• [REQUIRED ACTION]
Nothing is needed except the lines below that run from the one with "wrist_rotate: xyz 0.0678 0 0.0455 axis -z" through the one with "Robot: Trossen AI", repeated exactly.

• [LISTED ENTRIES]
=== Section Start ===

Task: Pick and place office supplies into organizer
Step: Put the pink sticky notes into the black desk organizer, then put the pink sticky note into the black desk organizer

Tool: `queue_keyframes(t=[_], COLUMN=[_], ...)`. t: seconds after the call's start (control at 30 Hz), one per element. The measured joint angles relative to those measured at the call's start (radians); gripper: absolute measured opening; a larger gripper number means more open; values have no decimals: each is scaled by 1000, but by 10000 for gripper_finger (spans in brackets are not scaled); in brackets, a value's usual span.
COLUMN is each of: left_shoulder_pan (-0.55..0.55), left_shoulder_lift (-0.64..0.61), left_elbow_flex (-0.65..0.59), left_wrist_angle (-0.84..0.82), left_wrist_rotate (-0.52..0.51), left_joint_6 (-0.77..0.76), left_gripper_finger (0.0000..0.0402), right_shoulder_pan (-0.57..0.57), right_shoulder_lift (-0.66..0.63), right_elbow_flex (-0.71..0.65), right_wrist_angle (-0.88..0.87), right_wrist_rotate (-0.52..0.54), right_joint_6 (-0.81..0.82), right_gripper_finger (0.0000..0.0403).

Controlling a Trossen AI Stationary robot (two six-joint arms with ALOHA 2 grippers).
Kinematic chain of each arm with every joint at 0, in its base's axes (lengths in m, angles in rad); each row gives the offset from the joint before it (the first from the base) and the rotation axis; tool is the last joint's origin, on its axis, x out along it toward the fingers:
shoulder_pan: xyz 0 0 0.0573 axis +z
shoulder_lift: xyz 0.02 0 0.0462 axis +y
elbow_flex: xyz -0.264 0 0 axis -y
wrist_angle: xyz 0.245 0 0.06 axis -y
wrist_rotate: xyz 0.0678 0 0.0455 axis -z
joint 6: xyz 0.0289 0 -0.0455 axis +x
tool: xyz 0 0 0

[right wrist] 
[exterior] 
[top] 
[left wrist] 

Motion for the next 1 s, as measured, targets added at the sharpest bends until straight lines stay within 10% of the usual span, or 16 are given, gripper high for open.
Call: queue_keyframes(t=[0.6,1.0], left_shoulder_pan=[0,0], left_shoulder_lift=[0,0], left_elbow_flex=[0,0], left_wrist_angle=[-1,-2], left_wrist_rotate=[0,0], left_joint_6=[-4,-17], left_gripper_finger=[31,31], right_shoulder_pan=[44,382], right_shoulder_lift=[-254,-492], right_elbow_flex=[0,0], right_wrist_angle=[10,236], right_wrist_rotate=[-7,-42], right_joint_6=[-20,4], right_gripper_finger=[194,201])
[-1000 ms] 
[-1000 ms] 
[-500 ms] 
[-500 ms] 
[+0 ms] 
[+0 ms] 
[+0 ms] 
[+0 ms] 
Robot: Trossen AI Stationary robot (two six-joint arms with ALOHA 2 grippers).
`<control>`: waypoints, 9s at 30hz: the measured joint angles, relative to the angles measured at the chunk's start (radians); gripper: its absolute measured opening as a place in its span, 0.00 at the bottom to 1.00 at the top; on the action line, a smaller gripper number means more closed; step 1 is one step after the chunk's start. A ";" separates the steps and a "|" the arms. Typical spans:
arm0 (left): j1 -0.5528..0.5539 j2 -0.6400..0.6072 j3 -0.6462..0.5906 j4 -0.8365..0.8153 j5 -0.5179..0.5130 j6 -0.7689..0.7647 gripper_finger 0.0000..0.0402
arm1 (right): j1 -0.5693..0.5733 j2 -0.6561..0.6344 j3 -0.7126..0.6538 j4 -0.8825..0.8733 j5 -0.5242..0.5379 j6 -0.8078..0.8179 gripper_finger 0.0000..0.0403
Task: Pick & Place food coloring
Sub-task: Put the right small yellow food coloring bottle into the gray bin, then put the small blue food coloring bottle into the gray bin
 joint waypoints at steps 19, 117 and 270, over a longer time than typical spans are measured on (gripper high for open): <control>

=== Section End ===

• [ANSWER]
wrist_rotate: xyz 0.0678 0 0.0455 axis -z
joint 6: xyz 0.0289 0 -0.0455 axis +x
tool: xyz 0 0 0

[right wrist] 
[exterior] 
[top] 
[left wrist] 

Motion for the next 1 s, as measured, targets added at the sharpest bends until straight lines stay within 10% of the usual span, or 16 are given, gripper high for open.
Call: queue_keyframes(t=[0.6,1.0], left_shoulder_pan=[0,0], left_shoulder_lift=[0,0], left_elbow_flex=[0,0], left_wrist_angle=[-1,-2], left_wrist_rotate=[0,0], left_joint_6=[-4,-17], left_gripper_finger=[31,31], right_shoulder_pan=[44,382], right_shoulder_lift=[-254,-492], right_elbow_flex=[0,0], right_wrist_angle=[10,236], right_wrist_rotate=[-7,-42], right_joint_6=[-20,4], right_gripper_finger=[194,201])
[-1000 ms] 
[-1000 ms] 
[-500 ms] 
[-500 ms] 
[+0 ms] 
[+0 ms] 
[+0 ms] 
[+0 ms] 
Robot: Trossen AI Stationary robot (two six-joint arms with ALOHA 2 grippers).

Work on this exercise is now complete.